Upgrading with platform change

[rewind]

Guys,

I have to upgrade/reinstall a CP Firewall.

The original system is a Windows system, gateway and SmartCenter on the same system, Checkpoint version is NG R55.

The destination system is two NOKIA IP 290 in a cluster, the Nokias came preloaded with IPSO 4.2 BLD 042 and Checkpoint NGX R65. The SmartCenter should go to a Windows server.

I am doing a test installation right now and I think I have done the VRRP configuration on the IPSO side right.

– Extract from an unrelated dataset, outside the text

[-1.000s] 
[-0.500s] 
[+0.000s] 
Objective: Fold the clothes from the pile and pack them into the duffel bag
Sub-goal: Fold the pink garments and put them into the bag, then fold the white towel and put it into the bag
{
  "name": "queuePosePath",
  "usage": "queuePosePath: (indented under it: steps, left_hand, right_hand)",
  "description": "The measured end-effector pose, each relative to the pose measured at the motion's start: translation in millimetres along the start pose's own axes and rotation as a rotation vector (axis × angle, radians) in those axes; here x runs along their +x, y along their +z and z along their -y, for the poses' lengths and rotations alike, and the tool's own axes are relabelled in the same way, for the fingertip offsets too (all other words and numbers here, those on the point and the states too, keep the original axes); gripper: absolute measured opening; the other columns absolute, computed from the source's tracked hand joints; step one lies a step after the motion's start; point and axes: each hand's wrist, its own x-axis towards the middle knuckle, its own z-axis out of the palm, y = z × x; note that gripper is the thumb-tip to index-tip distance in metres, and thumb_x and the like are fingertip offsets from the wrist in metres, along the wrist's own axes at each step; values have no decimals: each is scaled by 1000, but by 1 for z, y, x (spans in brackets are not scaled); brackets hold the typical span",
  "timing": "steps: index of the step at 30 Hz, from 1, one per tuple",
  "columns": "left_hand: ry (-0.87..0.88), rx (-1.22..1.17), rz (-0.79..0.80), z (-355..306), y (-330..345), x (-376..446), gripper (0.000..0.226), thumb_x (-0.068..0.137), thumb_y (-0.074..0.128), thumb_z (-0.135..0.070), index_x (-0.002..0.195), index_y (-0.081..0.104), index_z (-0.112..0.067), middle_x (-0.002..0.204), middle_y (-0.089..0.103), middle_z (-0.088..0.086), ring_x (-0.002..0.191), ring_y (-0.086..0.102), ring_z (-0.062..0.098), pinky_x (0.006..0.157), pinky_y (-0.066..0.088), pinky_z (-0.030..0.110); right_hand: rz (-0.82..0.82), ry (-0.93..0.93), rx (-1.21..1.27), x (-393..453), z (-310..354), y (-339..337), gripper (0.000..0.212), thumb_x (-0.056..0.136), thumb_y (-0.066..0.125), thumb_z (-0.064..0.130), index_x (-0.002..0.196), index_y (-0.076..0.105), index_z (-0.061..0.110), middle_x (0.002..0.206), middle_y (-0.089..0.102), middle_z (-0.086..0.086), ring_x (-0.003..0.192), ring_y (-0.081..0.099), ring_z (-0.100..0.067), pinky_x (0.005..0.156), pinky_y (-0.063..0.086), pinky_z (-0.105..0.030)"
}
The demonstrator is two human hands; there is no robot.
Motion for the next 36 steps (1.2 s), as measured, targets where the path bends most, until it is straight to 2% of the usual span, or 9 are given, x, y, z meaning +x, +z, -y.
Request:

I have now installed a Windows testserver for the SmartCenter and wanted to import an upgrade_export file from the original system. This failed with the following message:

- To upgrade to NGX R65, YOU MUST FIRST upgrade licenses for all NG products.
- NGX R65 with licenses from NG or prior to NG version WILL NOT FUNCTION.
- The license upgrade process gathers all the licenses from this machine, sends
them in SSL encrypted format to the User Center, gets the upgraded licenses and
installs them on the machine.
- The license upgrade process on the SmartCenter Server also handles gateway
licenses in the license repository.
- After the software upgrade, open SmartUpdate and attach the new NGX licenses
to the gateways.
- To simulate the license upgrade, quit the installation, run the license upgrade
utility (located on the CD at <OS>\license_upgrade), and select the Simulate option.
- For more details, see the License Upgrade chapter of the Upgrade Guide (located
on the CD and at the Check Point Download site).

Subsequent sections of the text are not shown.